In code, this often appears as:
model.fit(X_train, y_train)
At this interface level, fit means: show the model training inputs, sometimes show it the correct targets, and let the model build or adjust whatever internal state it needs for later use.
The important part is that fitting is not one specific algorithm. It is a role in the modeling workflow. Different models implement that role in different ways.
Why I care
I care about fitting because it is one of the first places where the word "learning" becomes concrete.
It is easy to say that a model learns from data, but fit asks a more precise question: what exactly changes after the model sees the data?
For some models, fitting changes numerical parameters. For others, it stores examples, estimates summary statistics, or builds an internal representation. Seeing that difference makes machine learning feel less magical and more mechanical.
Perspectives / lenses
- As API:
fitis the method that prepares a model or transformer using data. - As state formation: fitting gives an object internal state that it did not have before.
- As parameter estimation: fitting can mean finding weights, coefficients, or other learned values.
- As memory: fitting can also mean retaining training examples for later comparison.

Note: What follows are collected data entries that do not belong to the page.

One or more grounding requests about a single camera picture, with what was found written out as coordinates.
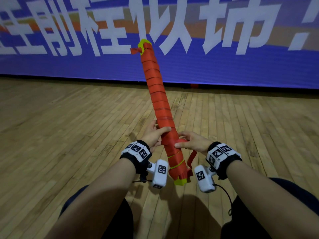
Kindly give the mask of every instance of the wooden floor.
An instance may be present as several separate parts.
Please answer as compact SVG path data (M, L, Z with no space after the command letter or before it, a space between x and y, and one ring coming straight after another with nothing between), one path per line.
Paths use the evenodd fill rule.
M225 142L249 166L319 198L319 100L302 95L167 88L178 131ZM43 238L62 205L115 163L155 118L145 86L0 80L0 238ZM189 150L183 151L184 157ZM158 148L151 160L166 159ZM206 164L203 155L193 166ZM222 185L234 199L228 180ZM137 238L218 238L230 220L221 190L195 178L126 197Z

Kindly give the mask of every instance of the leg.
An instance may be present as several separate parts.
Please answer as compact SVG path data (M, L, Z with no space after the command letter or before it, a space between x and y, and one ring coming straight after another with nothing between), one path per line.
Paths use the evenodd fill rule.
M60 216L68 206L79 196L88 185L82 187L73 196L71 196L63 205ZM133 238L133 214L126 199L122 201L119 209L114 215L111 223L105 230L102 238Z
M288 180L280 178L270 179L319 215L319 201L314 195ZM270 238L266 230L237 196L232 206L232 220L222 227L221 238L237 238L238 236Z

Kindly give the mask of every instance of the wall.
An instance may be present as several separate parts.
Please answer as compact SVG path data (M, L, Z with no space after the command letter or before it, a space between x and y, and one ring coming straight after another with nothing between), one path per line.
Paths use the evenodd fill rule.
M0 0L0 73L319 88L319 0Z

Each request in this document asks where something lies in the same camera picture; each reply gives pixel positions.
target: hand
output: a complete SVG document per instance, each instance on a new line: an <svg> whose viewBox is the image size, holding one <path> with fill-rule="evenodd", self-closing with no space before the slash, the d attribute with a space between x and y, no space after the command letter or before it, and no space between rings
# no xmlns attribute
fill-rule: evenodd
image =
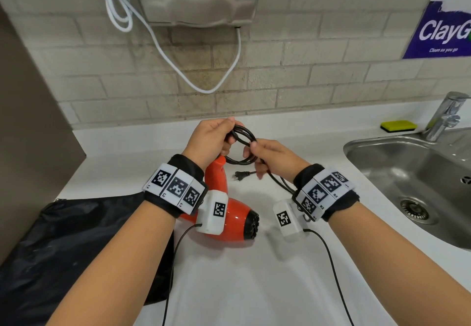
<svg viewBox="0 0 471 326"><path fill-rule="evenodd" d="M258 157L255 170L259 179L270 170L292 183L296 175L310 165L276 140L257 139L250 144L250 148L244 148L244 158L249 157L250 152Z"/></svg>
<svg viewBox="0 0 471 326"><path fill-rule="evenodd" d="M229 154L229 149L236 139L233 136L226 139L226 135L236 124L244 126L233 116L227 119L200 121L182 154L196 163L203 171L206 170L219 154L222 156Z"/></svg>

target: brick wall
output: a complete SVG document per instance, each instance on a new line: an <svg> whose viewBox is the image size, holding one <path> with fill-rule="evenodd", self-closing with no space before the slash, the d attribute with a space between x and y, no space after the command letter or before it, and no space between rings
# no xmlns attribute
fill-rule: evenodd
<svg viewBox="0 0 471 326"><path fill-rule="evenodd" d="M116 30L103 0L0 0L74 129L236 113L436 99L471 92L471 59L400 58L429 0L260 0L237 69L195 93L138 23ZM156 28L202 88L232 63L234 29Z"/></svg>

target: forearm
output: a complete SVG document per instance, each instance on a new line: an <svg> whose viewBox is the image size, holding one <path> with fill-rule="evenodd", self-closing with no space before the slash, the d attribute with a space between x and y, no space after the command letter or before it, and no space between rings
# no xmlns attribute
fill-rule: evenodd
<svg viewBox="0 0 471 326"><path fill-rule="evenodd" d="M131 326L174 226L174 217L144 201L69 290L48 326Z"/></svg>
<svg viewBox="0 0 471 326"><path fill-rule="evenodd" d="M471 294L365 206L329 225L398 325L471 325Z"/></svg>

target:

- As alignment: fitting tries to make the model's behavior better match observed examples or constraints.
Connections
The simplest contrast is fit versus predict:
model.fit(X_train, y_train)
pred = model.predict(X_test)
fit uses training data to form internal state. predict uses that fitted state to produce outputs for new data.
In linear regression, fitting means estimating values such as w1, w2, and b in a structure like:
y = w1*x1 + w2*x2 + b
The fitted parameters are chosen so the model's predictions are close to the observed targets.
In KNN, fitting is much lighter. The model mostly keeps the training examples. The heavier comparison happens later, during prediction, when a new sample is compared with nearby stored examples.
In preprocessing objects such as scalers or PCA, fitting may not use labels at all. A scaler can fit by estimating means and variances. PCA can fit by estimating directions of variation. They are still fitted because their later behavior depends on statistics learned from data.
Tensions
The word "fit" can be misleading because it sounds like one universal operation. In practice, it is an interface-level word. The shared idea is data-informed state; the implementation depends on the estimator.
Another tension is that fitting the training data well is not the same as understanding the pattern that matters. A model can fit examples closely while failing on new cases. That is where overfitting and generalization become important.
Open questions
- When should I think of fitting as optimization?
- When is fitting mostly estimating reusable state?
- What kinds of model state are learned, stored, or inferred during fitting?
- What makes a fitted model generalize instead of merely remember?
- How should I explain fitting without making it sound like every model learns in the same way?
Evolution
- 2026-05-20: Initial seed, written after learning the difference between
fitandpredictthrough simple model examples.